In fact they only 'real violence' could be found in the underhives of its
gargantuan cities where rival houses were constantly at each others
throats.

The magistrate in command of the planet, an arrogant, despicable man
by the name of Andras Corvan, was more than happy to ignore
these 'minor problems'. His planetary defense forces were of more use
to him in his factories, where they could 'motivate' the population to
fulfil his quotas. Reports from the severely reduced enforcer corps of a
shift in power in the lower levels of the hives to the house of Darganos
were ignored as insignificant. Their implications for the structure of
power dismissed as mere speculation.

It was only after a failed attempt on his life, by none other than his most
trusted lieutenant, that Corvan realized matters were getting out of
hand. Upon investigation of the assassin's body a disturbing discovery
was made. Most of the parts of the body that went concealed by cloths
was filled with blasphemous tattoos, centred around a symbol on the
chest of a of a burning eye. A symbol that had been linked with the
house of Darganos for millennia. Corvan immediately ordered several
of his elite planetary defense force teams to bring patriarch Karhand of
House Darganos before him.

The strike force quickly encountered severe resistance upon its arrival in
the lower levels of the hive. Every route to the keep of house Darganos
was either destroyed or guarded by large numbers of hooded men and
women. By order of magistrate Corvan the force fought its way through
these barriers, sustaining heavy casualties until they finally reached the
keep. But not a single trace of the patriarch or the ruling council of
house Darganos could be found. Other strike teams sent to investigate
other centres of power for house Darganos encountered similar fierce
resistance and were also unable to find any trace of the source of this
sudden uprise against Imperial law.

Outraged by the lack of result magistrate Corvan ordered a full division
of his planetary defense force to the lower levels of the underhive to
irradicate any trace of the followers of house Darganos. It was at that
moment the true strength of this new opponent became clear, for the
strike force was not only met by extreme resistance but also pushed
back, stunned by the ferocity and tactical skill of this unexpected foe.
But this was only the beginning, within hours reports from all over the
planet reached the magistrate and his forces. Large and well supplied
groups, who proclaimed themselves as followers of Cult of the Eye,
were engaging the planetary defence forces and taking over the many
weapon production facilities all over Chelas IV.

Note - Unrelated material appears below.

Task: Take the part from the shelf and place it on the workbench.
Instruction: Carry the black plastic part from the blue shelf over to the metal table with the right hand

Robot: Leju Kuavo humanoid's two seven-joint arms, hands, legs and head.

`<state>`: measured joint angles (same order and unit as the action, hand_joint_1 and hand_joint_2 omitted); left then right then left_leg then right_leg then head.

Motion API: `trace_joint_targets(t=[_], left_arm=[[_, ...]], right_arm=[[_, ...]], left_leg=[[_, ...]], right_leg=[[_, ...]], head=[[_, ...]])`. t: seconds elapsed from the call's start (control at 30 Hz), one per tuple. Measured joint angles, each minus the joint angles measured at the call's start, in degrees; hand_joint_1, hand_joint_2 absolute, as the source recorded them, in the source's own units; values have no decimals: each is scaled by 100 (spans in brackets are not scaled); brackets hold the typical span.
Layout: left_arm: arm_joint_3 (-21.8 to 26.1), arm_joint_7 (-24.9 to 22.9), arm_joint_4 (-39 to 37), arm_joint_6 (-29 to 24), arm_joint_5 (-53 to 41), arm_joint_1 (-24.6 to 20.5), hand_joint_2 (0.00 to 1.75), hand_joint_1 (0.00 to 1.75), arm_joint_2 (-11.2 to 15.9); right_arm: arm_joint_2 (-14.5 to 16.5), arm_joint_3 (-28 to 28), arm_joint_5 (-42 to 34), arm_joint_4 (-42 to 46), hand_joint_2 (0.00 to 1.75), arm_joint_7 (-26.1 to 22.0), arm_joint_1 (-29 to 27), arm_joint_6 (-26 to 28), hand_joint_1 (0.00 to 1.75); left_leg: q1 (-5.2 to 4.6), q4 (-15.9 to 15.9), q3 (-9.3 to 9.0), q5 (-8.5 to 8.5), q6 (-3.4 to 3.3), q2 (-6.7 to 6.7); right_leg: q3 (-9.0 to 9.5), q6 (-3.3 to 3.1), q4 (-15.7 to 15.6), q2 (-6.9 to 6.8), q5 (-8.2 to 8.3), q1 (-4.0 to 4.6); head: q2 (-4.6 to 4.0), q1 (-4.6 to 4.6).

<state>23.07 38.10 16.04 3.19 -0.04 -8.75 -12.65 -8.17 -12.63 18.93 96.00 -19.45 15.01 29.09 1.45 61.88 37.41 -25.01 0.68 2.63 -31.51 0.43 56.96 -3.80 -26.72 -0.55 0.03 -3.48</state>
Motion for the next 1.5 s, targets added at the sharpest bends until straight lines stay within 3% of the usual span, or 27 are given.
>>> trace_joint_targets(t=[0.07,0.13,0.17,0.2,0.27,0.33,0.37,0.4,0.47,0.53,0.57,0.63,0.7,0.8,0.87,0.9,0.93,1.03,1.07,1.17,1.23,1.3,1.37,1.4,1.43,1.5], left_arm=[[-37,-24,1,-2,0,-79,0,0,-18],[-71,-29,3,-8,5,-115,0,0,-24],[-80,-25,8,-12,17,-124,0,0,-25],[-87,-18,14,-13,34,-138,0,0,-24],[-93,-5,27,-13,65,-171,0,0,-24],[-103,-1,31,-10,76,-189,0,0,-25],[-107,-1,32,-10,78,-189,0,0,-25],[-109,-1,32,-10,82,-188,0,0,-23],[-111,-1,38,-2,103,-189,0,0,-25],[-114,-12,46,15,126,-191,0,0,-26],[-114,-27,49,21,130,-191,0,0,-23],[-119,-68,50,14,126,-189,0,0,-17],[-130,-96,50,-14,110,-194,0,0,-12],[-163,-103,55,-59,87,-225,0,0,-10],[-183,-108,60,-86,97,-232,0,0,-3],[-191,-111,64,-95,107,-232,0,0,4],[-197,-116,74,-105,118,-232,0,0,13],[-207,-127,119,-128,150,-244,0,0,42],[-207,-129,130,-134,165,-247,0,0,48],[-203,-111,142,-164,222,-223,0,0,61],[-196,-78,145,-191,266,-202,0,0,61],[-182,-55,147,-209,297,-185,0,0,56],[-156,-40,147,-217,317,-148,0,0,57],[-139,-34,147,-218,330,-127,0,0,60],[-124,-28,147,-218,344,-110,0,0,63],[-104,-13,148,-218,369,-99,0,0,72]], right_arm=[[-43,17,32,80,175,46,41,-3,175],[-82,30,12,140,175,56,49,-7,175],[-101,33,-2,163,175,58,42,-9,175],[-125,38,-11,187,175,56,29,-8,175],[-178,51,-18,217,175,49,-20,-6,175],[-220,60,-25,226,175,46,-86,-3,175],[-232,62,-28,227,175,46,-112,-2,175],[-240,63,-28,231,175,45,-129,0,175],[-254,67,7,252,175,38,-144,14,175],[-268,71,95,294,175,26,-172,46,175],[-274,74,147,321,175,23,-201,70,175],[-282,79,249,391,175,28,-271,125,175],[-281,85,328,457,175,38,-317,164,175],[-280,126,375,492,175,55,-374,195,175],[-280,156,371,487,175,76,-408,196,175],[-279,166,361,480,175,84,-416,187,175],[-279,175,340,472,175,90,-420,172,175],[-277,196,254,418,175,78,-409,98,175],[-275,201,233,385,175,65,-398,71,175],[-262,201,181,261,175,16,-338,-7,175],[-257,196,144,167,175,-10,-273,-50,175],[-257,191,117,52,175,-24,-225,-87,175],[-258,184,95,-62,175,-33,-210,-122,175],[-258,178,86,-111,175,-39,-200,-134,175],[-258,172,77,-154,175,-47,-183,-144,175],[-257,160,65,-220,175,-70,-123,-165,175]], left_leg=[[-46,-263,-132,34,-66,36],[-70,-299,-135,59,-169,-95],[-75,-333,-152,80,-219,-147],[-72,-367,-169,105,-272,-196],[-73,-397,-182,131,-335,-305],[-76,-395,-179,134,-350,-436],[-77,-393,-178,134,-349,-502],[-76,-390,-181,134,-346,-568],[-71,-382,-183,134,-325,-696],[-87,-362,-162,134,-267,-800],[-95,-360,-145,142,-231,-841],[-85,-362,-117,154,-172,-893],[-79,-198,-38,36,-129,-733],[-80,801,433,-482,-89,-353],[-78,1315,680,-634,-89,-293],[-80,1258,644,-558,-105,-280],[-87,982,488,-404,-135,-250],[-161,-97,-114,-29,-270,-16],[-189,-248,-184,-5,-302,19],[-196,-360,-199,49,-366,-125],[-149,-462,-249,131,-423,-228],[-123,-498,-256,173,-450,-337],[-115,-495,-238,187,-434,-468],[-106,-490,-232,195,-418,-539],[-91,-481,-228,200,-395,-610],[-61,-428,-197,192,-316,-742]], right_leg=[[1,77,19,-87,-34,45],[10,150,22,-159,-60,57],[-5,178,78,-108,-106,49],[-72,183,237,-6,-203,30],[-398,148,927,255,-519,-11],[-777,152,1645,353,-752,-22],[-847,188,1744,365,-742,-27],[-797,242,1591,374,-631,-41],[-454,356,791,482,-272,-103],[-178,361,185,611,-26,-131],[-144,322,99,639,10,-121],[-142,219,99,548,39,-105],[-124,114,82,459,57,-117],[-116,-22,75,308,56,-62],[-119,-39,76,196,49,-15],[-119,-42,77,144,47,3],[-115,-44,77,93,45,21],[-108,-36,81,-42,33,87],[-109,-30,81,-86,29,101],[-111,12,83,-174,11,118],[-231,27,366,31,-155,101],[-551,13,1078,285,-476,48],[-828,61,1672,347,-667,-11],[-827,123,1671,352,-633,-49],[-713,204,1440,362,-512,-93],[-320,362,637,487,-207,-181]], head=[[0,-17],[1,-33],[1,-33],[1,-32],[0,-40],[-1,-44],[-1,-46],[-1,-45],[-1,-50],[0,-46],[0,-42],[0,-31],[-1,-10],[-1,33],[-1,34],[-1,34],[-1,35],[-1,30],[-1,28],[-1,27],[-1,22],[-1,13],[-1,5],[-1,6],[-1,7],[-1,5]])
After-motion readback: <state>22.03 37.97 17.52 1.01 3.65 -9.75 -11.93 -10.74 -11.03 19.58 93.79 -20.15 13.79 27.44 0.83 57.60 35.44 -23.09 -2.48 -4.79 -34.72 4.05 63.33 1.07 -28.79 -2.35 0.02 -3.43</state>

II. The arrival of the outcasts 


Anxiously pacing past the window magistrate Corvan glared outside to
the burning wasteland that a mere two weeks ago was his world. From
his observation post on the refuelling station high above the planet he'd
seen his world fall to the Cult of the Eye. Its citizens taking up arms
against him rather then against these vile cultists. Now all he could do
was wait and pray to the Emperor for his salvation.

'If only those fools would hurry up and get that transport ready' he
shouted against his bodyguards, 'is it so much to ask to simply prepare
my vessel for departure'. He knew that within a few hours the
spaceports on the planet would fall and 'they' would come. More then a
week had passed since he'd activated the off-world beacons with a
desperate plea for help. But no replies had come and he knew that
nothing could be done to prevent the fall of Chelas IV. Nervously he
once more walked towards the communication screen to once more find
out how much longer he'd have to wait to depart from this cursed place.

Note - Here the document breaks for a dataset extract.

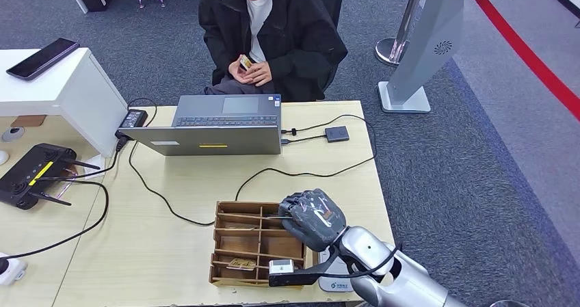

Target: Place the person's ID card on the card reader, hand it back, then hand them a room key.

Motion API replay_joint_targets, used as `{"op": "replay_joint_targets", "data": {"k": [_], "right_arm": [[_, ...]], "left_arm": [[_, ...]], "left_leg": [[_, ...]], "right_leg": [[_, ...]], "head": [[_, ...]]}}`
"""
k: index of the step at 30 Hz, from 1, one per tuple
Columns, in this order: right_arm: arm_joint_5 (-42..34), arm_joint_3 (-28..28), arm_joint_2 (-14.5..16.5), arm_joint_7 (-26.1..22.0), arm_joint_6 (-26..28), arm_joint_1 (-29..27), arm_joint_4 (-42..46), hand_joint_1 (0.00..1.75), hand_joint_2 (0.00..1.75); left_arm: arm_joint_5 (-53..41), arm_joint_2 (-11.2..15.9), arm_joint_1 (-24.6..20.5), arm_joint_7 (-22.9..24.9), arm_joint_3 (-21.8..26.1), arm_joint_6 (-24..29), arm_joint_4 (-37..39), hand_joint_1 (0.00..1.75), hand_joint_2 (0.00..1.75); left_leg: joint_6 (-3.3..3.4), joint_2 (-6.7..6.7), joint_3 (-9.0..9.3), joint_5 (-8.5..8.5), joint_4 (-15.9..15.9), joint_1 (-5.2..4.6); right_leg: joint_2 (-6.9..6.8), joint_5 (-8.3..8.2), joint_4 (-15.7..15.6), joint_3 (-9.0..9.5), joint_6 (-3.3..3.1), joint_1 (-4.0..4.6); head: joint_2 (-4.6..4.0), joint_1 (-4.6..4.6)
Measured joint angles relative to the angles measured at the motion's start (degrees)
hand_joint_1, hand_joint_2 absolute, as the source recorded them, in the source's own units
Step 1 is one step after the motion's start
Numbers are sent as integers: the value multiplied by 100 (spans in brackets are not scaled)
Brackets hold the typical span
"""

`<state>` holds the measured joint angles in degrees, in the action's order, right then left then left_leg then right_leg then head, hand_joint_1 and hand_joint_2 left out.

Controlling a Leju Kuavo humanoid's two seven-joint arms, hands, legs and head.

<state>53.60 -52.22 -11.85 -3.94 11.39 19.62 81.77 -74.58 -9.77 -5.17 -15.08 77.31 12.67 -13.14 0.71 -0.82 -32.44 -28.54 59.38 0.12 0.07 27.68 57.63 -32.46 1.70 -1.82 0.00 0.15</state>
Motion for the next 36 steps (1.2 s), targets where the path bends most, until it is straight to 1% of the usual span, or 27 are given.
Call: {"op": "replay_joint_targets", "data": {"k": [4, 8, 11, 17, 24, 36], "right_arm": [[-2, -11, 0, 3, 1, 1, -4, 150, 175], [12, -17, 0, -4, 76, 1, -3, 165, 175], [28, -17, 0, -42, 244, -12, 20, 171, 175], [26, 20, 1, -119, 585, -107, 184, 175, 175], [50, 199, 0, -215, 941, -255, 466, 173, 175], [76, 553, 0, -305, 1243, -420, 985, 171, 175]], "left_arm": [[1, 0, 0, -2, 0, 0, 0, 0, 0], [2, 0, 0, -5, 0, 1, 0, 0, 0], [7, 0, 0, -10, 0, 1, 0, 0, 0], [17, 0, 2, -14, 0, 3, 0, 0, 0], [29, 1, 5, -15, 0, 13, 0, 0, 0], [45, 0, 7, -38, 0, 22, 0, 0, 0]], "left_leg": [[0, 0, 0, 0, 0, 0], [0, 0, 0, 0, 0, 0], [0, 0, 0, 0, 0, 0], [0, 0, 0, 0, 0, 0], [0, 0, 0, 0, 0, 0], [0, 1, 0, 0, 0, 0]], "right_leg": [[0, 0, 0, 0, 0, 0], [0, 0, 0, 0, 0, 0], [0, 0, 0, 0, 0, 0], [0, 0, 0, -1, 0, 0], [0, 0, 0, -1, 0, 0], [1, 0, 0, -2, 0, 0]], "head": [[0, 0], [0, 1], [0, 1], [0, 0], [0, 1], [0, 1]]}}
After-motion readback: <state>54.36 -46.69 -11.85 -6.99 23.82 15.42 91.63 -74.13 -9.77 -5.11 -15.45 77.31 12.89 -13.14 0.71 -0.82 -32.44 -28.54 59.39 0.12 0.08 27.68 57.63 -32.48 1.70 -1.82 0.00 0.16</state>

But before he could reach the console a communications officer hastily
entered the room 'lord magistrate our sensors are picking up signs of
several approaching ships'. This small whisper of hope seemed to
invigorate Corvan as he frantically replied 'What kind of ship and how
many?'. All the officer could report was there were at least three ships
and that it would take several more minutes to identify them. Corvan
immediately rushed past the officer and unto the communications deck
to await the results of the analysis. His heartbeat rushing as he counted
away the second, would this be the help he had so desperately hoped
for?

Then finally his answer came, the approaching vessels were space
marines. A small battle detachment consisting of a strike cruiser
escorted by three firestorm frigates. Corvan quickly realized
that this meant that a full company of marines would soon be at his side,
he'd show those cultists what the might of the Imperium could do. 

'Open communications to the cruiser' he shouted as he turned to the
large viewing screen in the centre of the room. After a few second the
image stabilized and all faces turned towards the giant of a man that
appeared on the screen. His pale features contrasting with his
beautifully decorated golden terminator armour. His stern, but slim face
seemed almost grey while his piercing eyes echoed of a past filled with
the horrors of endless bloodshed and eternal war. 

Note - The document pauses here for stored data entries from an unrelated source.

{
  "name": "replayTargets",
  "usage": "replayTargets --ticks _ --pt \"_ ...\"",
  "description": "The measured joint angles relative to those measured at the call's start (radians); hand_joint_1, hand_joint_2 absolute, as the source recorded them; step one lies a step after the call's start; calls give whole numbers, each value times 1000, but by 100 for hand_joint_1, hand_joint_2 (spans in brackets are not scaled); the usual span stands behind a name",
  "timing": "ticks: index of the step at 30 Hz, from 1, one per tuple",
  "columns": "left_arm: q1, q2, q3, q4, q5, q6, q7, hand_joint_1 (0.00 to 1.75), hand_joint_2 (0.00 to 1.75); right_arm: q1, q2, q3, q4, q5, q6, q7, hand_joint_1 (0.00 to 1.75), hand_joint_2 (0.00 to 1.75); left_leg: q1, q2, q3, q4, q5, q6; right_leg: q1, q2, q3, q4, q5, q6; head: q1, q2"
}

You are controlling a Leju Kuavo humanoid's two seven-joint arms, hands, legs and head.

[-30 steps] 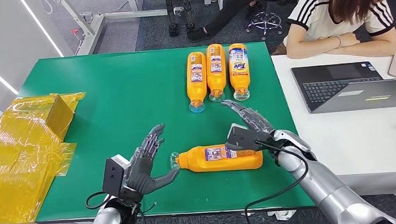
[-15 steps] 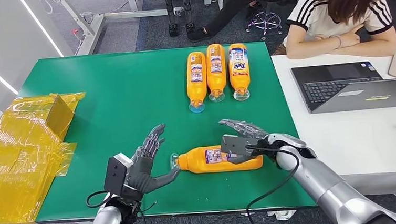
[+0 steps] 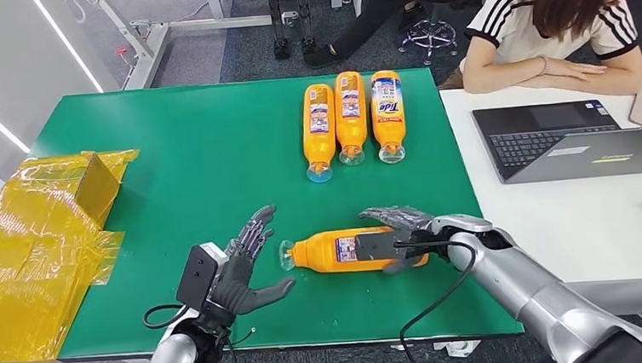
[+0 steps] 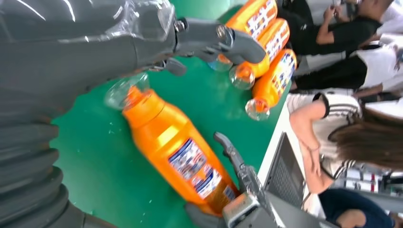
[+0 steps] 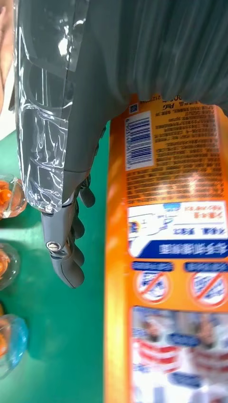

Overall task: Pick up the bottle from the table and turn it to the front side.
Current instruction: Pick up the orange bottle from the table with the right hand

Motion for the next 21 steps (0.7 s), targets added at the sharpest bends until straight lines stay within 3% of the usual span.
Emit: replayTargets --ticks 8,13,15,19,21 --pt "3 0 0 0 4 -3 3 0 175 -16 -1 51 22 78 -25 52 8 175 0 0 0 0 0 0 0 0 0 0 0 0 0 0" --pt "4 -1 0 0 3 -8 9 0 175 -20 -1 66 26 117 -44 71 0 175 0 0 0 0 0 0 0 0 0 0 0 0 0 0" --pt "5 -3 0 0 1 -10 12 0 175 -19 -1 71 26 134 -54 78 7 175 0 0 0 0 0 0 0 0 0 0 0 0 0 0" --pt "8 -8 0 -1 -2 -11 13 0 175 -18 -1 78 25 158 -72 86 152 175 0 0 0 0 0 0 0 0 0 0 0 0 0 0" --pt "10 -8 1 -3 -2 -11 13 0 175 -18 -1 80 21 169 -83 87 168 175 0 0 0 0 0 0 0 0 0 0 0 0 0 0"
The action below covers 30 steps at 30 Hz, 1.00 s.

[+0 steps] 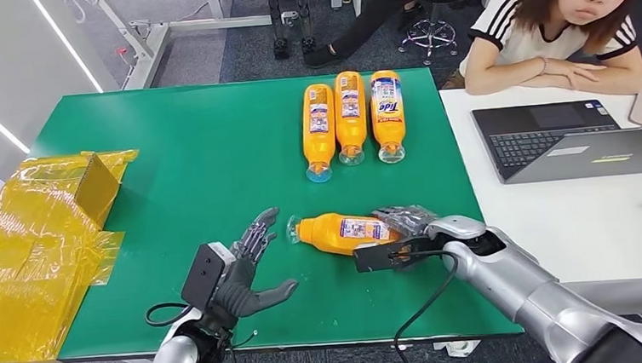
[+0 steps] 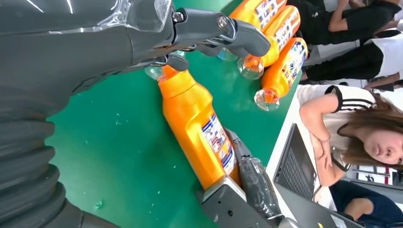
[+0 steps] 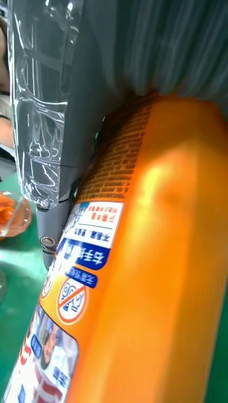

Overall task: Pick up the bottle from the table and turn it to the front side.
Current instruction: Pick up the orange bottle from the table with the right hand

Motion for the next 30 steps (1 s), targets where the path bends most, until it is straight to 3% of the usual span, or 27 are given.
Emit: replayTargets --ticks 1,7,16,24,30 --pt "2 0 0 -1 0 0 0 0 175 0 0 1 -3 5 -5 1 175 175 0 0 0 0 0 0 0 0 0 0 0 0 0 0" --pt "15 0 6 -7 -6 -2 0 0 175 6 1 -1 -17 13 -44 -12 175 175 0 0 0 0 0 0 0 0 0 0 0 0 0 0" --pt "39 0 11 -12 -12 3 -19 0 175 105 1 -91 -84 -102 -144 -120 175 175 0 -1 -1 0 0 0 0 -1 -1 0 -1 0 0 0" --pt "48 5 15 -12 -18 34 -74 0 175 349 2 -320 -241 -392 -157 -372 175 175 0 -6 -2 0 -1 0 0 -5 0 0 -2 2 0 0" --pt "61 11 22 -16 -31 58 -82 0 175 568 37 -519 -427 -425 -190 -390 175 175 0 -7 -3 -1 -1 1 0 -7 -1 0 -4 2 0 0"
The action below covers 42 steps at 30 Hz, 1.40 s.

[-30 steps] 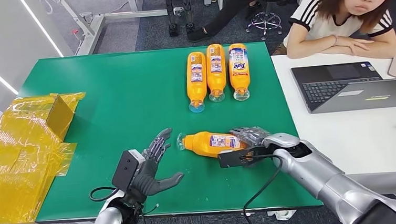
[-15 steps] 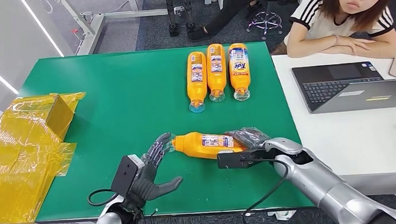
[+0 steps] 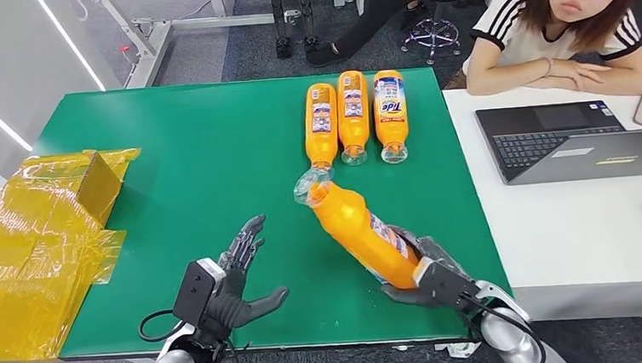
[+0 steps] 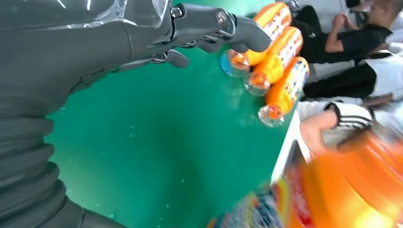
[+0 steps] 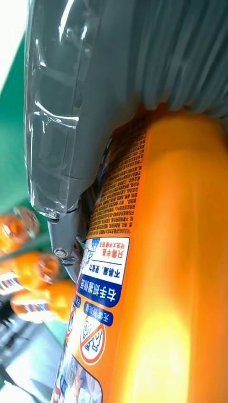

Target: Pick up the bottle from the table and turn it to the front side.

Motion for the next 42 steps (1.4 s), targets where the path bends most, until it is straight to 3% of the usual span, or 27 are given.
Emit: replayTargets --ticks 7,12,16,21,26,33,42 --pt "4 -2 10 -10 -15 -6 -8 0 175 156 83 -167 -157 13 -30 -12 175 175 0 0 0 0 0 0 0 0 0 0 0 0 0 0" --pt "-50 -8 11 -8 13 -65 -1 0 175 172 157 -228 -206 14 -37 -53 175 175 0 1 0 0 1 0 0 1 0 0 1 -1 0 0" --pt "-192 -29 17 37 139 -168 60 0 175 108 209 -227 -203 34 -40 -79 175 175 0 1 0 0 4 0 0 1 -1 1 4 -1 0 0" --pt "-410 -63 39 140 246 -214 132 0 175 -33 261 -157 -156 86 -56 -61 175 175 0 2 0 0 8 -1 0 2 -1 1 7 -2 0 0" --pt "-537 -77 53 219 317 -252 181 0 175 -169 288 -45 -78 149 -82 -20 175 175 0 3 0 0 9 -1 0 3 -2 2 8 -2 0 0" --pt "-632 -58 59 276 339 -272 201 0 175 -268 288 34 -3 166 -135 12 175 175 0 3 -2 0 9 -1 0 3 -4 1 8 -2 0 0" --pt "-684 -19 60 339 358 -290 191 0 175 -283 254 38 44 155 -203 -2 175 175 0 3 -3 0 9 -1 0 3 -5 1 8 -2 0 0"
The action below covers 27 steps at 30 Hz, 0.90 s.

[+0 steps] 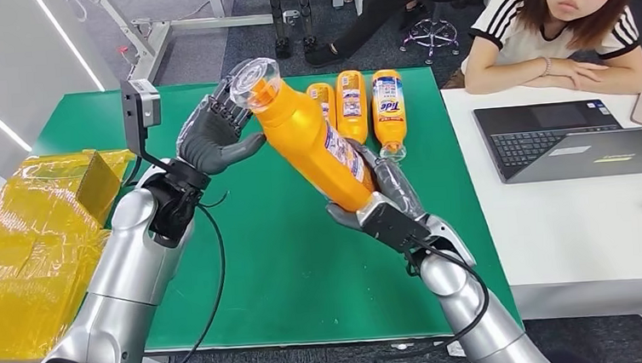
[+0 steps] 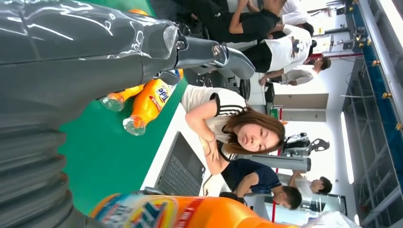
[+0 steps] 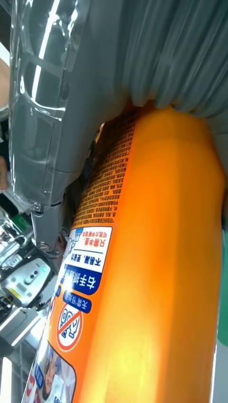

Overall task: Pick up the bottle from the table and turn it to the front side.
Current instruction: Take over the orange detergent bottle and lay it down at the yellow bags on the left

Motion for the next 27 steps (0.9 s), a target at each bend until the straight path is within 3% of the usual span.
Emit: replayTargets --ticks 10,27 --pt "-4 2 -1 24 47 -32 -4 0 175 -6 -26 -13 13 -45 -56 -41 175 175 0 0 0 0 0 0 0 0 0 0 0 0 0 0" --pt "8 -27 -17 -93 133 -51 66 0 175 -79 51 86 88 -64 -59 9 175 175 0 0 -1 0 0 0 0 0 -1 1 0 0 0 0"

Then one of Corvan's bodyguard recognized the chapter symbol and
softly, but anxiously spoke to his master. 'Magistrate that symbol, the
bleeding black cross over the red circle, I recognize it. He's a Guilded
Knight, an outcast‘. Before Corvan could respond the marine spoke, his
dark voice sending shivers down the spines of all those gathered on the
communications deck. Their look turning to horror as they saw the fangs
in his mouth as he started to speak.

'Citizens of Chelas IV I am Demas, captain of the second company of
the Guilded Knights, master of the watch and bringer of the Emperor's
wraith to all who would dare to oppose his might. Your world has fallen,
your rule has failed, it now falls my to brethren to succeed where could
not. Yet you will be given a second chance to redeem yourselves before
the Emperor. Take up arms with us and together we will cut this vile
taint from this world.' 

‘How dare you’, replied Corvan, ‘I’m the magistrate of this system and
you will show me the respect I deserve. You will do as I order….’ 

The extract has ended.